From real-world data to decision-relevant evidence
Real-world evidence is not produced by data alone. It emerges from the combination of a well-defined research question, data that are fit for purpose, an appropriate study design, transparent analytical choices and an interpretation that reflects the strengths and limitations of the evidence.
This page provides a practical overview of the main components of real-world evidence generation. The emphasis is on durable principles and institutional resources rather than on a continually changing list of publications.

1. Foundations of Real-World Evidence
Real-world data (RWD) describe information relating to health status, healthcare delivery or patient experience collected outside the context of highly controlled clinical trials, including both routinely collected data and data gathered prospectively in real-world settings. Real-world evidence (RWE) is the evidence generated when such data are analysed to address a research or decision-making question.

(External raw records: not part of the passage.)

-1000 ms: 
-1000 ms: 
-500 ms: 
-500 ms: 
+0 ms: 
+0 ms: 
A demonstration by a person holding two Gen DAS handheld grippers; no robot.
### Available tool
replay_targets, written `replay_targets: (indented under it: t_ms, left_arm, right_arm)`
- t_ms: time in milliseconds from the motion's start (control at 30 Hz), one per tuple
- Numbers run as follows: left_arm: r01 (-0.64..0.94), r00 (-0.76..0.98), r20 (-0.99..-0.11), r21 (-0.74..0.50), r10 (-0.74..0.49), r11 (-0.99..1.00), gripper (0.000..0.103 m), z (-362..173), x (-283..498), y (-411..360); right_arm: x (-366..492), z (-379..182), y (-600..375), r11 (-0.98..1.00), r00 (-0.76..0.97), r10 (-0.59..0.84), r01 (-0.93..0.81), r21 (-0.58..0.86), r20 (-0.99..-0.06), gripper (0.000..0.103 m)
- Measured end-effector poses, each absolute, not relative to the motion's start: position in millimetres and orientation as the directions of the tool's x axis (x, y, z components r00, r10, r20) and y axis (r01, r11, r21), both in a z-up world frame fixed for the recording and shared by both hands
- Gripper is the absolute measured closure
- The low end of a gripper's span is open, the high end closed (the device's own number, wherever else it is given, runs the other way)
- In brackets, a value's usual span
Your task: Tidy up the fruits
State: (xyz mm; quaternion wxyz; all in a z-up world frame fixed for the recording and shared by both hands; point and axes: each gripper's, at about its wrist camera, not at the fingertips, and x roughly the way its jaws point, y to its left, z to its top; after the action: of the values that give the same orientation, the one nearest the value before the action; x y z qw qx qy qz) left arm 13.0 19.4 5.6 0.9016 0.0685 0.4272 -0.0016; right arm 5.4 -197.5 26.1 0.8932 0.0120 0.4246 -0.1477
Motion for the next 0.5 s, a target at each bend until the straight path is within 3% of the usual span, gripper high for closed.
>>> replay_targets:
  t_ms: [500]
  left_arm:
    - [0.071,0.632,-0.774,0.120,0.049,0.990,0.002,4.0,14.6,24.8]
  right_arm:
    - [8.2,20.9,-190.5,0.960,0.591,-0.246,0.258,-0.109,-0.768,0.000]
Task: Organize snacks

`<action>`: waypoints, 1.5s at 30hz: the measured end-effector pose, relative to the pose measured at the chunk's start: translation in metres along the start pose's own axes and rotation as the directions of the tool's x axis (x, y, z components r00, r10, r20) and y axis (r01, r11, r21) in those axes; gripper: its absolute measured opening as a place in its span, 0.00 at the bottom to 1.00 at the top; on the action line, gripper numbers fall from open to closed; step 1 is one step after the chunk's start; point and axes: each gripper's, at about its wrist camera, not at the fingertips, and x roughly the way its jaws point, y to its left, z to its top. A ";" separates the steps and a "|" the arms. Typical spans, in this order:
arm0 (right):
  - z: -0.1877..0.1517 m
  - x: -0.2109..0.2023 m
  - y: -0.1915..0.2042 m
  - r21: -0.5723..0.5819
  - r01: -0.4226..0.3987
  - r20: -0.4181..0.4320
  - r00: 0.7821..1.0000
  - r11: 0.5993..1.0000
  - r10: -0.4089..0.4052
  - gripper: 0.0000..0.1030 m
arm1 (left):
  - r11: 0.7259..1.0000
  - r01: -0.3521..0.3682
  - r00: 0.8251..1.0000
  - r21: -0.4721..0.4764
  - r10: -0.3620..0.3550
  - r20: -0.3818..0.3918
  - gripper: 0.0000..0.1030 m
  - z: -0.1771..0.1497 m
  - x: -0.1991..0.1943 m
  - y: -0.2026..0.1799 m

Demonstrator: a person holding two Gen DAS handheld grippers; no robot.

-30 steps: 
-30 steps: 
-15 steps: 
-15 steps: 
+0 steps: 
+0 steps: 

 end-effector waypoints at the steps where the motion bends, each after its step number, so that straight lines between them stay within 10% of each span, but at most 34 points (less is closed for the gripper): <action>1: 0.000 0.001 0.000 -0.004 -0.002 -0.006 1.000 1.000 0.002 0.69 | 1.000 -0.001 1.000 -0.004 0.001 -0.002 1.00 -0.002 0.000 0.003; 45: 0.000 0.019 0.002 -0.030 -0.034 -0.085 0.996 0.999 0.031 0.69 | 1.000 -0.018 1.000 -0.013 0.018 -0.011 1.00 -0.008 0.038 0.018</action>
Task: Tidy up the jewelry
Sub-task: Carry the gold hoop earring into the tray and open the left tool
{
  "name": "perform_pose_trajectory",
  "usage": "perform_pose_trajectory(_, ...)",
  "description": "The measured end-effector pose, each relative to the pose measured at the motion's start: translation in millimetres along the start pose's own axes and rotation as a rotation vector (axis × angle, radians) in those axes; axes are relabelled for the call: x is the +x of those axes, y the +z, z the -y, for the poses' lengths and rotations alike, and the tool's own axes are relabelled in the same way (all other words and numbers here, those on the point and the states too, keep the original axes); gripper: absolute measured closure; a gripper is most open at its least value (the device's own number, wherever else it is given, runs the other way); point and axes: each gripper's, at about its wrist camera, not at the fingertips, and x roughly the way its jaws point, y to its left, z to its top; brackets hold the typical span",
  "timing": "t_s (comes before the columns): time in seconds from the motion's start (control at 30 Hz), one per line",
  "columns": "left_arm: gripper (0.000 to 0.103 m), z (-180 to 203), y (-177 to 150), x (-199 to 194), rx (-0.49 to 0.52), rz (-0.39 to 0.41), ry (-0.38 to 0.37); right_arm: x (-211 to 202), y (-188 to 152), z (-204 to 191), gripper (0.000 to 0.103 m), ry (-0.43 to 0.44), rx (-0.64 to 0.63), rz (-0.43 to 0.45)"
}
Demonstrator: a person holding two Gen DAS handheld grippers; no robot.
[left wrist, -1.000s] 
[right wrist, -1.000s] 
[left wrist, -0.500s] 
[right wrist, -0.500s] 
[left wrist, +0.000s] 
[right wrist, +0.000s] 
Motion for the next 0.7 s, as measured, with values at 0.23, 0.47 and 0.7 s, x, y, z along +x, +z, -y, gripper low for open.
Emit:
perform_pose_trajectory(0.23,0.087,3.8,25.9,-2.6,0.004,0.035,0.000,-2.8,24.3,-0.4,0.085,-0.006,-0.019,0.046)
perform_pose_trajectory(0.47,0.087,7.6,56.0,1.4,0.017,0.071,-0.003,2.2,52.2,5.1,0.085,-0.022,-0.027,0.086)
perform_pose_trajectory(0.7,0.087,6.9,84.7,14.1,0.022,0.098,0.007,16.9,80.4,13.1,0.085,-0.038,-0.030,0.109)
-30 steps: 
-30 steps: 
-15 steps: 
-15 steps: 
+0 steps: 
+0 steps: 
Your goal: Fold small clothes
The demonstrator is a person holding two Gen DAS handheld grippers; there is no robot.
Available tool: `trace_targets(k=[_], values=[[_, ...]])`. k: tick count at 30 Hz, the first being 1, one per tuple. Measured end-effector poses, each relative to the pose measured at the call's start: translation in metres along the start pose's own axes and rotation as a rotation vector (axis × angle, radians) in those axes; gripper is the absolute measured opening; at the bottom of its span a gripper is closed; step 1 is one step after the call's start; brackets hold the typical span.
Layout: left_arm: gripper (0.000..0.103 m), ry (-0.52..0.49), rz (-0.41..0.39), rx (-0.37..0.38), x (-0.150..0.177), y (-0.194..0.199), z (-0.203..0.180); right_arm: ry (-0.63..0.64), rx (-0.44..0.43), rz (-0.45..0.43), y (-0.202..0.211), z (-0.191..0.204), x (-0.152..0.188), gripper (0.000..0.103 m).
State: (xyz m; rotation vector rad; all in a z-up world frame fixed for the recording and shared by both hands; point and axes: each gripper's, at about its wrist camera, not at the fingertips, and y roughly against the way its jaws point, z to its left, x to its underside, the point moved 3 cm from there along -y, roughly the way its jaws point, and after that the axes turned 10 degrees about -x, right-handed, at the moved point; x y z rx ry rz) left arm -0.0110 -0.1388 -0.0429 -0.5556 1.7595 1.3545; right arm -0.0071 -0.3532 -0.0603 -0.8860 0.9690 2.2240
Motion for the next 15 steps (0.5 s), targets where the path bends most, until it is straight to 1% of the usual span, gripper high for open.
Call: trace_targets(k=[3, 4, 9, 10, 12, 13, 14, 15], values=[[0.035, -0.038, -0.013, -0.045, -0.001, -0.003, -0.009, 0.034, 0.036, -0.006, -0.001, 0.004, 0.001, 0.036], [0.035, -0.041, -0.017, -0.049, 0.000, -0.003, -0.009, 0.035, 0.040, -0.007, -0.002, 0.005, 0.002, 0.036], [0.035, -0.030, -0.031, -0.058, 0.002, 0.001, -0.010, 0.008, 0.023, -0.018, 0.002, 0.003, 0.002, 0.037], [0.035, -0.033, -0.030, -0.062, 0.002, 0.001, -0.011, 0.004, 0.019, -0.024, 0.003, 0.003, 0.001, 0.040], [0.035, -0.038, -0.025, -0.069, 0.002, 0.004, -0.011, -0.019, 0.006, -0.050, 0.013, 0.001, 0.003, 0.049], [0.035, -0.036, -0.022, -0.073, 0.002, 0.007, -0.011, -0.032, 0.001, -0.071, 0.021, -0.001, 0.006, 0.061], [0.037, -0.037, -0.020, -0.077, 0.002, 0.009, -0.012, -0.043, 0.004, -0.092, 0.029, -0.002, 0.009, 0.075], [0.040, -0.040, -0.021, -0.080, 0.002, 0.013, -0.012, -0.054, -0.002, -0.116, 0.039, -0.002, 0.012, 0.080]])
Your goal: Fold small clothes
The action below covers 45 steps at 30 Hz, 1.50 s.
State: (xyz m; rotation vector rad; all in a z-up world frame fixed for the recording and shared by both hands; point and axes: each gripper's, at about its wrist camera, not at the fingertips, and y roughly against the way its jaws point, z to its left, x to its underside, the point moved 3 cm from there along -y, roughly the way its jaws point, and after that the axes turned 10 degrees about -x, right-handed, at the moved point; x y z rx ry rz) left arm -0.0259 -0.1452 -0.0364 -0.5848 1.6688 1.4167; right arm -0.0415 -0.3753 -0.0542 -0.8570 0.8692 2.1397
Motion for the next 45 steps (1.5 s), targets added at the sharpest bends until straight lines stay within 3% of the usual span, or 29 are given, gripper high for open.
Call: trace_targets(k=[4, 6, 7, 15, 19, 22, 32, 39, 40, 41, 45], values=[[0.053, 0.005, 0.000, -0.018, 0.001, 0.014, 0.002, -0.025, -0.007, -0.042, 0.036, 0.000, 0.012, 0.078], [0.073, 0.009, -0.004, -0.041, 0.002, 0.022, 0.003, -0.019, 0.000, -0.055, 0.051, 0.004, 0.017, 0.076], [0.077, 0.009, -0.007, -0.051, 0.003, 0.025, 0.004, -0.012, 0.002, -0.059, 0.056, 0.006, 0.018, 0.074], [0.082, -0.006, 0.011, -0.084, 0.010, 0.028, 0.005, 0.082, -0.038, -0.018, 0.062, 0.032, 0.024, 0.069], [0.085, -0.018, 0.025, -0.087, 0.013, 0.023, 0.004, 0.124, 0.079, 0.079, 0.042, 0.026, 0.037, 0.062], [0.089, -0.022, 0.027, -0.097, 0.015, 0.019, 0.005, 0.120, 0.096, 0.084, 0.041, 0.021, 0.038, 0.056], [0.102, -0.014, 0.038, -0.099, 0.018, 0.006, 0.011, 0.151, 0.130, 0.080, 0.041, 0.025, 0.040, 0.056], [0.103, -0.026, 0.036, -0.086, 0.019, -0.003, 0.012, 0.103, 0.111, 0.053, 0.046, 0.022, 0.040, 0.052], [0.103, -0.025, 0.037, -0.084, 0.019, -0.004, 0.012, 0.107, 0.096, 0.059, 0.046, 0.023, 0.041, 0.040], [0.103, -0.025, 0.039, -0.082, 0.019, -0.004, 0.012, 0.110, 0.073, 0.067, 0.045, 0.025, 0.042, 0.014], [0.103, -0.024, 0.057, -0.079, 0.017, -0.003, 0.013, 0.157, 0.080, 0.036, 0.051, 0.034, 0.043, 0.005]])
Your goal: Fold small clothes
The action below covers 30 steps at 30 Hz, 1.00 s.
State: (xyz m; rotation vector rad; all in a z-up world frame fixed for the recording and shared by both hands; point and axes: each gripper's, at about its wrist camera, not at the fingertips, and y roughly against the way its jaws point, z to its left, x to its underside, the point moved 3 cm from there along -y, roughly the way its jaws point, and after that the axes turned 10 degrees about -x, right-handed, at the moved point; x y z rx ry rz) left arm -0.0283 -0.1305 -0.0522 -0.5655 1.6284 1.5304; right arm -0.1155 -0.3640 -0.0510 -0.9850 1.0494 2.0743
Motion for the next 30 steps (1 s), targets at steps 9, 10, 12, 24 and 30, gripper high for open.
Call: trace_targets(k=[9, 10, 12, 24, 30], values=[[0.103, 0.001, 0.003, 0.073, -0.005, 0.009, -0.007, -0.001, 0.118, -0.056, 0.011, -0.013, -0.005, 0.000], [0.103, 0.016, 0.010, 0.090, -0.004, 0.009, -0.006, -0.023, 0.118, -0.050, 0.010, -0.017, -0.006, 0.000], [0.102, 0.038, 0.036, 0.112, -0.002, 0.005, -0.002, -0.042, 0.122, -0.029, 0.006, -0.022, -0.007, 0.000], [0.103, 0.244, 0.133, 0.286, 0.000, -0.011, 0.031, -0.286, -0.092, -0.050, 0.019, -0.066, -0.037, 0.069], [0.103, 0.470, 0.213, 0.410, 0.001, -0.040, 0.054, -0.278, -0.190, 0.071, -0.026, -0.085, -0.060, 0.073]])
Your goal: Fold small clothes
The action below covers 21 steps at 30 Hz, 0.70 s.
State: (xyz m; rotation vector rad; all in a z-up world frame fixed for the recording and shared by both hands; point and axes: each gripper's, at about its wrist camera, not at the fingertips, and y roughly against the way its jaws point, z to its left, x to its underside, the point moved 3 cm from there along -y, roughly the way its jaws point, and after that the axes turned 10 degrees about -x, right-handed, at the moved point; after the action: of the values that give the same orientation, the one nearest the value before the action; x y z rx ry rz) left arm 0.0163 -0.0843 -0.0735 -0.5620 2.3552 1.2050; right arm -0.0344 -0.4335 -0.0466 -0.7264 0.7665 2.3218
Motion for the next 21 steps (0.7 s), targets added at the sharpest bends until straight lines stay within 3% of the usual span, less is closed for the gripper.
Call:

The distinction between data and evidence is important. A data source does not become evidence simply because it contains information on patients or treatments. The credibility of the resulting evidence depends on the question being asked, the suitability of the data, the study design, the analytical approach and the transparency of the process.
RWE can complement evidence from randomised clinical trials by addressing questions about treatment patterns, natural history, safety, effectiveness, healthcare utilisation, longer-term outcomes and populations that may be underrepresented in trials. RWD can also contribute to randomised studies, so RWE should not be treated as synonymous with non-randomised research.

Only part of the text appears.